[From: Bruce Nevin (Tue 931026 09:35:58 EDT)]
( Rick Marken (931022.1530) ) --
Rick, I apologize. Being swamped with finishing a programmer's manual
(and having lost my glasses two weeks ago!), I actually had not read your
message. My mailbox is almost up to 400 messages, many of them unread.
I'm trying to go back and clean up as well as stay current, but I'm not
there yet.
The acoustic signal in which we recognize discrete words seems to be made
up of continuous sound-wave properties, continuously varying through the
course of an utterance, and variable across instances of what hearers
judge to be repetitions of the same words. All attempts to identify
reliable invariants signalling phonemes in the speech stream have
achieved only very limited success. Computational speech recognition
systems typically generate a set of word-strings as candidates to match a
given acoustic input (perhaps breaking the input into words at different
points in different candidates) by looking for matches in a word list.
They then apply other criteria to the context so as to assign relative
probabilities to these candidat word-strings. The words that they look
up are discrete by virtue of being spelled in alphabetic symbols
(letters).
Perhaps something roughly analogous does indeed take place in a human
perceptual control hierarchy. People like to assume this. If os, the
words that are "looked up" for a match to perceived sound-features are
discrete by virtue of being represented by discrete elements, one for
each point of contrast in the word. These discrete representations of
contrasts are the phonemic elements or phonemes. Sound-features are
associated with the phonemic elements. Not all the sound-features
associated with a given phonemic element typically are present in the
acoustic signal in which a hearer perceives that phoneme. The hearer
appears to correct her perception of the acoustic signal, perceiving as
present sound features that actually are absent, and perceiving as absent
features that actually are present.
An example is nasalization of a vowel adjacent to a nasal stop (m, n, ng).
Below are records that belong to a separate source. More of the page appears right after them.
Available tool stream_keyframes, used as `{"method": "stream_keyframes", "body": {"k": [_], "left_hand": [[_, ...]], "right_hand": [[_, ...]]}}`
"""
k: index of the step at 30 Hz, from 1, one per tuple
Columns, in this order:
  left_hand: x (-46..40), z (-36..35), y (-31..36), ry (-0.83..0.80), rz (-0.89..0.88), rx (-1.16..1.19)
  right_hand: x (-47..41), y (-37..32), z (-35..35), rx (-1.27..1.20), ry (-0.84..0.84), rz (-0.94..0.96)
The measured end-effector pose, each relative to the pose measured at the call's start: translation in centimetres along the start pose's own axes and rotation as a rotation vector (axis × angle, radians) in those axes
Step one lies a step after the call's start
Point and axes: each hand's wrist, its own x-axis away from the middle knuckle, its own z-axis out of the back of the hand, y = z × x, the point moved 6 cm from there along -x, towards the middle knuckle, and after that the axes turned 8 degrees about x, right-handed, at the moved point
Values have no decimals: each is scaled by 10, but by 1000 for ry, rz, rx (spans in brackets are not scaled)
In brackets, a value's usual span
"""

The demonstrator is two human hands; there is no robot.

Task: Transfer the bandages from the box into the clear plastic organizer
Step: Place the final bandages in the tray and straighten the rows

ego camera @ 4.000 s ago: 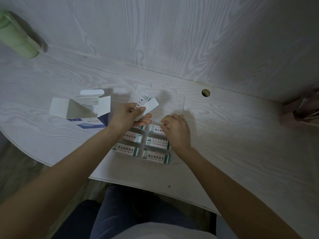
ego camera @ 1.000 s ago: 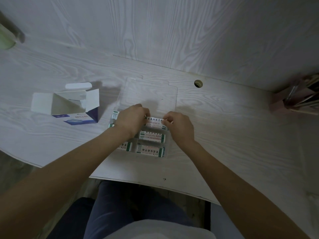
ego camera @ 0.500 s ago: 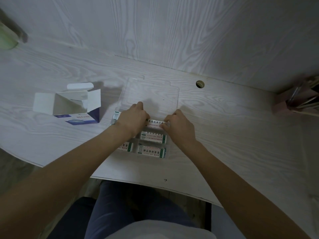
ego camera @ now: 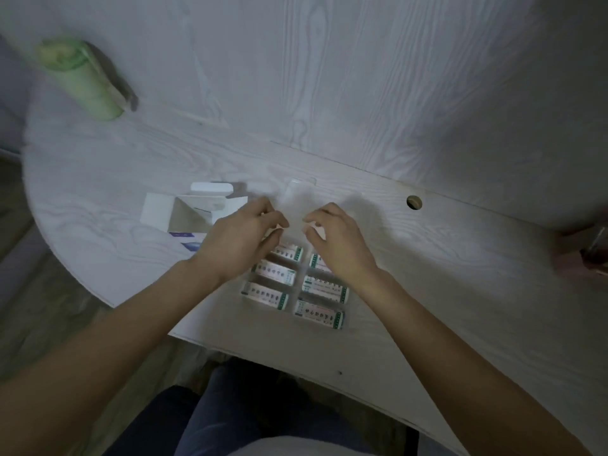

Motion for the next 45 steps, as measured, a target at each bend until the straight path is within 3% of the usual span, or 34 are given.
{"method": "stream_keyframes", "body": {"k": [4,8,11,13,19,28,30,33,36,39,42,45], "left_hand": [[18,32,-41,121,69,-56],[34,47,-93,-19,281,-202],[42,50,-120,-171,327,-329],[43,54,-130,-189,331,-289],[38,60,-146,-106,342,-206],[54,56,-127,104,215,-252],[48,52,-110,122,173,-129],[26,38,-87,-24,212,120],[5,25,-103,-58,561,315],[-6,8,-114,-4,859,790],[-3,1,-114,167,1036,1280],[3,-7,-122,213,1078,1484]], "right_hand": [[-23,-52,-13,122,-111,241],[-42,-85,-35,329,-232,399],[-53,-93,-42,259,-254,333],[-59,-97,-44,220,-243,282],[-68,-100,-51,173,-230,230],[-76,-90,-60,-215,-243,-32],[-76,-86,-62,-267,-249,-72],[-76,-81,-66,-308,-259,-114],[-76,-77,-67,-321,-277,-150],[-77,-73,-67,-313,-304,-171],[-77,-69,-69,-352,-327,-195],[-79,-70,-73,-330,-345,-201]]}}
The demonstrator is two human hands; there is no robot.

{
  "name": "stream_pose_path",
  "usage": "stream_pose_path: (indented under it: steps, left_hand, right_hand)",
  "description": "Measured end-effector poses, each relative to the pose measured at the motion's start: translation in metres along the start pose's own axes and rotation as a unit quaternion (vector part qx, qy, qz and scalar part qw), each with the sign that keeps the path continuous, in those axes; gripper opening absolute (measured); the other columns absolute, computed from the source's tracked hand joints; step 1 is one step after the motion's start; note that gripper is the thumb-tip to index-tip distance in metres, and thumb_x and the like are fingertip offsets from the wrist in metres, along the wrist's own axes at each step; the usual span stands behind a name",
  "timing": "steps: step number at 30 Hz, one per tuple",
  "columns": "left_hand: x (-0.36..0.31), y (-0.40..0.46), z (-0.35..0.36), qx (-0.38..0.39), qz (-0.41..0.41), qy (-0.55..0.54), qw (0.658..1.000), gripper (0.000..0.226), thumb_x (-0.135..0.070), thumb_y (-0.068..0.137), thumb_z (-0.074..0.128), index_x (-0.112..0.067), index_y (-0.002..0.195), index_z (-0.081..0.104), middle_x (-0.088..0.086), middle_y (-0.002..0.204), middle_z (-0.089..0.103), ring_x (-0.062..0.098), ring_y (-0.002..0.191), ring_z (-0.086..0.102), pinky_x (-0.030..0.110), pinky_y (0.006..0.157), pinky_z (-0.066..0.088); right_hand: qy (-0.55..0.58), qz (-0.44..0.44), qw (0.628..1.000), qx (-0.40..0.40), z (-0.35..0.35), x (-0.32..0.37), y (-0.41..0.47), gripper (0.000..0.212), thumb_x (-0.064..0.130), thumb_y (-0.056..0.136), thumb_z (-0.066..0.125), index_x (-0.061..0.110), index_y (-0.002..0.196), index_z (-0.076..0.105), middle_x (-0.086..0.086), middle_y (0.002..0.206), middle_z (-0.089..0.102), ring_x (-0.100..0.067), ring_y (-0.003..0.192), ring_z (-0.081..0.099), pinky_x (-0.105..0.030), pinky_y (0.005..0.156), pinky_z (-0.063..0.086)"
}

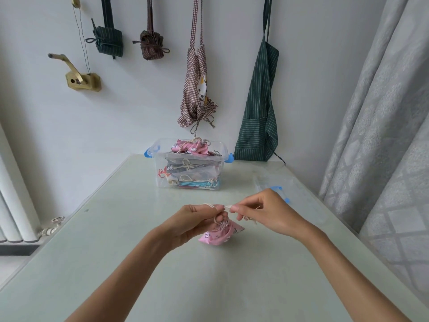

The velum does not close promptly when the oral stop is opened for the
vowel, and the velum begins to open before the oral opening for the vowel
is reduced to stop for the following consonant.
If someone says "Hey, ma~" (with nasalized vowel but no oral stop) a
hearer hears "Hey, man!", and would assert that that was what the speaker
actually pronounced, with the nasal stop n. This also happens with
nonsense syllables, so the normalization is not based on "looking up" the
canonical phonemic shape of the word in memory.
If the nasalized vowels in syllables ending in nasal consonants are
excised and played back in isolation, they are perceived as strongly
nasalized, like vowels in French. If they are played back in context,
they are perceived as not nasalized. The nasalization on the vowel is
perceived as a feature of the consonant.
The phonemic contrasts of English partition the articulatory/acoustic
space available to all humans in a way that is different for English than
it is for French or Lakota. In English, nasalisation is contrastive only
for consonants. Utterances do not contrast with one another with respect
to nasality of vowels. That is a convention that people learning English
pick up. In French or Lakota, nasalization is contrastive for vowels as
well as for consonants. The nonsense syllables ma ma~ ma~n contrast with
one another. (I do not know of a language that contrasts ma ma~ man
ma~n.) In English, nasalization of a vowel is attributed to an adjacent
consonant. If all the vowels in an utterance are nasalized, then an
intonation of nasalization is perceived (which would be "talking funny").
But nasalization is not attributed to a phonemic contrast between one
word with nasalized vowel and another word with clear, non-nasalized
vowel.
The partitioning of the humanly available articulatory/acoustic space is
exhaustive. Cut the oe vowel from German pronunciation of Goethe and
splice it in place of the o vowel of English "road" and an English
hearer, say from the US midwest, perceives the English word "road". It's
a kind of funny pronunciation, but hey, there are all kinds of funny
accents out there, he said "road" I tell you. And their repetition of
the heard word would have the speaker's own English o vowel, not the
German oe vowel. Splice the o vowel from an upper-class English
pronunciation of "road" into the German name Goethe, and a German hearer
will hear a somewhat peculiar German pronunciation of Goethe (peculiar
because of the diphthongization, a "w" quality after the main vowel). Splice
the o from our midwesterner's pronunciation of "road" into Goethe and the
German hears a different word, I don't know what it would be (Gotte has a
lower vowel, like English "got"), but it's definitely in contrast with
Goethe. Splice the oe from Goethe into the midwesterner's "road" and the
midwesterner might very well hear "raid" with a funny kind of accent.
Put the w-glide after it, and we English speakers hear a British kind of
pronunciation of "road". We shove these sound features into one of the
phonemic elements into which we have learned to partition the
articulatory/acoustic space. The partitioning is conventional, different
for different languages. The space that is available for pronunciations
is universal to all humans (setting aside physical defects, and even they
are compensated in fascinating ways).
I presume you mean that I hear many different acoustical variants
of the same word as being the same and each different word as being
discretely different because of "the way phonemic contrasts
exhaustively partition the available articulatory space". In other
words, these phonemic contrasts are what break a continuum of acoustical
signals into the discrete events that we call words. Is this right?
So we have:
a1 a2 a3 a4 a5 a6 a7 a8 a9 .....an
> > > > > > > > > > > > >
w1 w1 w2 w2 w2 w2 w3 w4 w4 .....an
where the ai are different acoustic signals, the w.i are the discrete
word perceptions that correspond to each and the "|" show the mapping
of a.i values to w.i values. The a.i are actually vary on a continuum
-- so there is an acoustical event between a1 and a2, etc. The w.i, on
the other hand, vary discretely -- there is no word perception
"between" w1 and w2, etc. This figure represents what I think you
mean by "the discreteness of words". Is this right?
Yes.
Bruce
bn@bbn.com